It is not that quality measures for psychiatrists do not exist. They do. The New York State Office of Mental Health has developed a decision support and quality improvement system for what in that state are called “Article 31” hospitals, which are for psychiatric patients. The Psychiatric Services and Clinical Knowledge Enhancement System affects only psychiatrists at those hospitals.
According to Hao Wang, PhD, deputy commissioner, chief information officer, office of mental health, state of New York, the state weeds through Medicaid data for indications that psychiatrists at Article 31 hospitals may be outside the boundaries of good practice in 2 areas in which the state has developed quality indicators: polypharmacy and cardiometabolic syndrome indicators.
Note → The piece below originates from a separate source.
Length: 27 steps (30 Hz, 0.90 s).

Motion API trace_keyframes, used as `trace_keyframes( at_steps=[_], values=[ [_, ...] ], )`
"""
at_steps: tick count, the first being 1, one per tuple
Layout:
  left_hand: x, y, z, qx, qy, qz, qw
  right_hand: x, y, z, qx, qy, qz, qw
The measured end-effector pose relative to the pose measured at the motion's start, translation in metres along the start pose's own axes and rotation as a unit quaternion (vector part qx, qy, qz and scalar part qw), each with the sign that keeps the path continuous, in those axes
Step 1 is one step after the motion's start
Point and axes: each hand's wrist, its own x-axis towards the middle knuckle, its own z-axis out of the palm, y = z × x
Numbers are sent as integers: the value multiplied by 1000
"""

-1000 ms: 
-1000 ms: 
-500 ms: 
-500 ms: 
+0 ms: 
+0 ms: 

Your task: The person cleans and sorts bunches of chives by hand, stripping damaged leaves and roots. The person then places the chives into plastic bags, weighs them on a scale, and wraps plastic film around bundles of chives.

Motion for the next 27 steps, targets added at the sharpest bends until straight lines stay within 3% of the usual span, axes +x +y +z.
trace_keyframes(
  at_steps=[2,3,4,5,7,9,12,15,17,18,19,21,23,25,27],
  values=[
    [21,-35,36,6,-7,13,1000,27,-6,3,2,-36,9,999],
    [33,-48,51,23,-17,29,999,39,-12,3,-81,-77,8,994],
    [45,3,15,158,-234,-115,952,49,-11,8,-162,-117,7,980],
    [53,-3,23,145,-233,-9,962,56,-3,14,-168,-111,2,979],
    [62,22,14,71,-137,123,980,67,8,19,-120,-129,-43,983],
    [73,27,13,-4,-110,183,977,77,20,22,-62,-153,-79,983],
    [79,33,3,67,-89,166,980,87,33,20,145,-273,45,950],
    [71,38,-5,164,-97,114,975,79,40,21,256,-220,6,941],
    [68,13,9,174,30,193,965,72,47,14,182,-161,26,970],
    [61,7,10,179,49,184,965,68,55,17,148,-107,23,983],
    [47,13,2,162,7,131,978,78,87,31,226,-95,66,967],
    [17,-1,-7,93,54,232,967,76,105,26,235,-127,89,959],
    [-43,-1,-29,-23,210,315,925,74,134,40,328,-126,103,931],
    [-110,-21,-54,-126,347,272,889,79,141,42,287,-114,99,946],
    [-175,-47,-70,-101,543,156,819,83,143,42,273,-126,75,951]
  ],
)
Psychiatrists who appear to need some help in those 2 areas are required to report to the state office of mental health to ensure they are improving their stats. Wang suggests that those 2 quality indicators have utility beyond psychiatrists and could be used by HHS if it wanted to make its quality measures reporting definition more relevant to psychiatric practice.
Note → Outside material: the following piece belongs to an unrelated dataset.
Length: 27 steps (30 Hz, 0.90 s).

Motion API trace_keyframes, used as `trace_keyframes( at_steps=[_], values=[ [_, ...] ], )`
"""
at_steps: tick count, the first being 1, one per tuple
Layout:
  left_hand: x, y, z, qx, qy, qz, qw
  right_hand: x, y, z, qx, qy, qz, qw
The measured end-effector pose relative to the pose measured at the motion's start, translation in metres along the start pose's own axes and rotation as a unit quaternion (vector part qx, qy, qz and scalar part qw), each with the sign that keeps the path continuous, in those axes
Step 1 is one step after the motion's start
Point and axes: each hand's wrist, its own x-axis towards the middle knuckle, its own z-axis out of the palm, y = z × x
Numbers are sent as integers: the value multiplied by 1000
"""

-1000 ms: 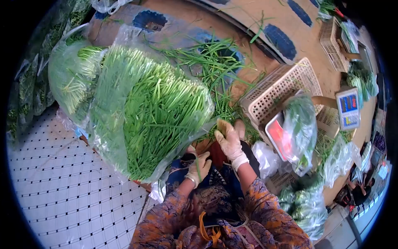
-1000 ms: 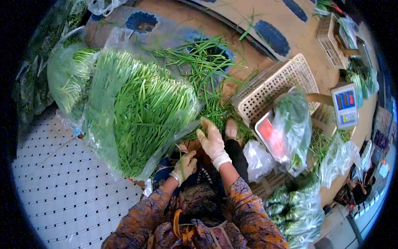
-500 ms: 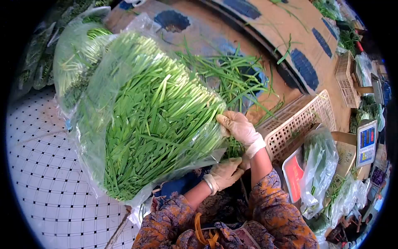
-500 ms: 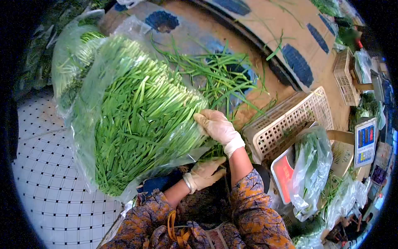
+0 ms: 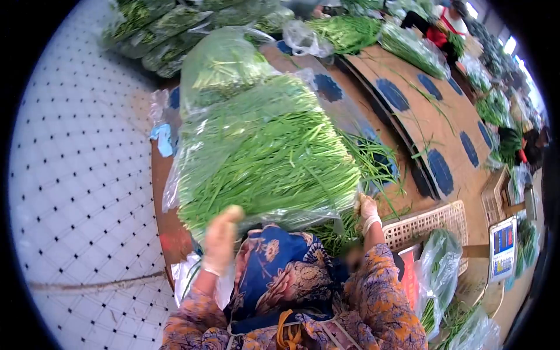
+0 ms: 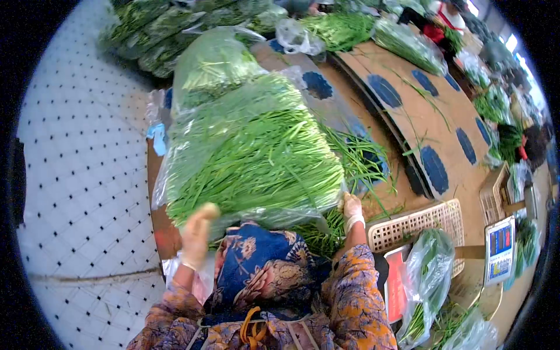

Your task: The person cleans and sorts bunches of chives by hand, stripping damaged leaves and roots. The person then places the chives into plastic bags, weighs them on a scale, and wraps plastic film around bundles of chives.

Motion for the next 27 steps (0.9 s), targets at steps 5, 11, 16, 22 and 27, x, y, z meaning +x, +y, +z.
trace_keyframes(
  at_steps=[5,11,16,22,27],
  values=[
    [-37,-97,-74,388,131,-20,912,8,-9,-12,-70,9,-50,996],
    [57,-95,-28,394,12,90,915,33,4,-20,-237,27,-84,968],
    [126,-146,-3,459,-21,2,888,61,57,-27,-284,42,-101,953],
    [139,-160,-5,473,-30,-17,880,72,111,-14,70,-51,-8,996],
    [144,-167,-10,447,-58,-36,892,7,38,-1,-153,40,17,987]
  ],
)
Wang stated what everyone already knows: that psychiatrists—and physicians more broadly—have not exactly flocked to EHRs. But psychiatrists may have a particular disincentive, Wang explained, “because they can’t find a good behavioral health care product.” He added that hospitals are more concerned about patients with physical conditions, because they generate more revenue. And EHR vendors have responded to that by producing systems that have little utility for physicians who see high percentages of patients with mental health conditions.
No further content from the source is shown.